As we work with our clients in the HealthTech (or MedTech) industry, we get a first hand look at what the future holds. The following are our picks for the most interesting ways the intersection of healthcare and technology will shape the coming year.
- 3D Printing
3D Printing or “additive manufacturing” is poised to change the world of medical devices as we know it. The power to create bio-compatible, custom devices specifically suited to an individual has been unleashed. We have seen early adoption in connection with dental applications, prosthetics and hearing devices. Just recently, doctors in China successfully implanted 3D printer-created vertebrae. 3D printed organs are on their way. What comes next is only limited by our own imaginations.
- Further Cloud Migration
Cloud-based services are becoming more widely adopted in the healthcare industry and we expect that trend to continue through 2015. According to PR Newswire, analysts forecast the Global Healthcare Cloud Computing market to grow at a compound annual growth rate of 21.95% between 2014 and 2019. Driven by the enormous amount of data created in patient care and the desire to harness it, increased demand for cost cutting, renewed focus on patient access, the adoption of electronic medical record systems, and an increasing desire to modernize communication, SaaS services are becoming more and more appealing and more acceptable in an industry that is typically slow to accept change.
- Big Data
While many industries have been successful in harnessing big data, the healthcare industry is only starting to dip its toe into the water. 2015 could be the year they begin to hit their stride. Wearables and remote devices will provide more data points enabling doctors to better monitor their patients from afar. Electronic Health Records will provide researchers with easily accessed information over long periods of time. With the growing understanding of the potential for predictive models to solve medical mysteries, there is great optimism that Big Data will pave the way toward creating healthcare efficiencies and solving unanswered medical questions.
- Connected Devices
The use of wearables and home health monitoring devices is on the rise and with good reason. On the facility side, as healthcare providers adopt this technology the potential for efficiencies is staggering. Staff will be freed from some of the more mundane data collection functions (such as taking a patient’s temperature or monitoring their blood pressure) to focus on more meaningful aspects of patient care. Patients may find hospital and doctor visits can be reduced as active monitoring takes place from afar.
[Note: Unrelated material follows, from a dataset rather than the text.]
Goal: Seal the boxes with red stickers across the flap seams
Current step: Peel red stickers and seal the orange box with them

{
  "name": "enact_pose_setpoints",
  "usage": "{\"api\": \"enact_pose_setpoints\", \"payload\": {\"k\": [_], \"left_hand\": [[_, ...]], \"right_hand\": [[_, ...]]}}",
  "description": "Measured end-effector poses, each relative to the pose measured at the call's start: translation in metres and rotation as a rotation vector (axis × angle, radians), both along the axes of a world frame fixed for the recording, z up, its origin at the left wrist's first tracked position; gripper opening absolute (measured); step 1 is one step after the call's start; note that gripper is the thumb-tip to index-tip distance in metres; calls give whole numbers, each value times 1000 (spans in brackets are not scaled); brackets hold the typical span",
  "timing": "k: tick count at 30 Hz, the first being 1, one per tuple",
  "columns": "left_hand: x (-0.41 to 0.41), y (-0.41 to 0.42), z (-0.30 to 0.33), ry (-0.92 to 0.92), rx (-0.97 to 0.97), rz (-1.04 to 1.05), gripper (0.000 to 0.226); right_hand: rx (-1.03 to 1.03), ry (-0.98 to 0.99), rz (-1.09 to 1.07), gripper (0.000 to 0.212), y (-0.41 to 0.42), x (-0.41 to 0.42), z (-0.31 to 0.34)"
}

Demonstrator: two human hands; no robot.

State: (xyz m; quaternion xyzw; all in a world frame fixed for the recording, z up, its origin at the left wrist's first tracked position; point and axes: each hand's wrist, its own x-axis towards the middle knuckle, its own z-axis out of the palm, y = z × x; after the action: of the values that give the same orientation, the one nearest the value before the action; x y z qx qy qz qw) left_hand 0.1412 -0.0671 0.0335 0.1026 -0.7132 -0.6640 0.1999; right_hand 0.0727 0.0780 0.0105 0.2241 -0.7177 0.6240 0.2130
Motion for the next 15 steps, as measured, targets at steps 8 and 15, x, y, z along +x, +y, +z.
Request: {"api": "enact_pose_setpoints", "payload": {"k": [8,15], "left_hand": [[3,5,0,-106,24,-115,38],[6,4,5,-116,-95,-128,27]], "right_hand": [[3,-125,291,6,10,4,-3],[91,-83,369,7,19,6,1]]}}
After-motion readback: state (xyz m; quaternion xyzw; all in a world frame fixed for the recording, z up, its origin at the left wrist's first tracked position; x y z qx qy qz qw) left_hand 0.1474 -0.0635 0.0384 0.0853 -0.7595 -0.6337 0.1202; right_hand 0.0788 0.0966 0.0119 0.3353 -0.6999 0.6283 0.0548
Add the potential for embedded devices which not only collect information but have the ability to control medical interventions and the changes to healthcare experience revolutionary.
- Patient Engagement
While the term “ Patient Engagement” has been around for quite some time, there seems to be a renewed buzz around the topic. On the patient side this may be driven by increased expectations of data access in general, a growing sense that access to medical information may give the consumer an ability to have meaningful opinions about their care, and a growing unease of inaccuracies in medical records due to human error and identify theft. On the provider side, there is a growing understanding that a patient’s greater engagement in healthcare contributes to improved health outcomes and even cost savings. Patient and provider attitude convergence are met in 2015 with the technological tools to make it happen. Secure e-mail and texting, advances in mobile devices, photography, and file sharing make it possible for doctors to interact outside of office hours, and for records and health conditions to be shared in real time. In 2015 patients want access and transparency. Healthcare providers seem poised to provide it.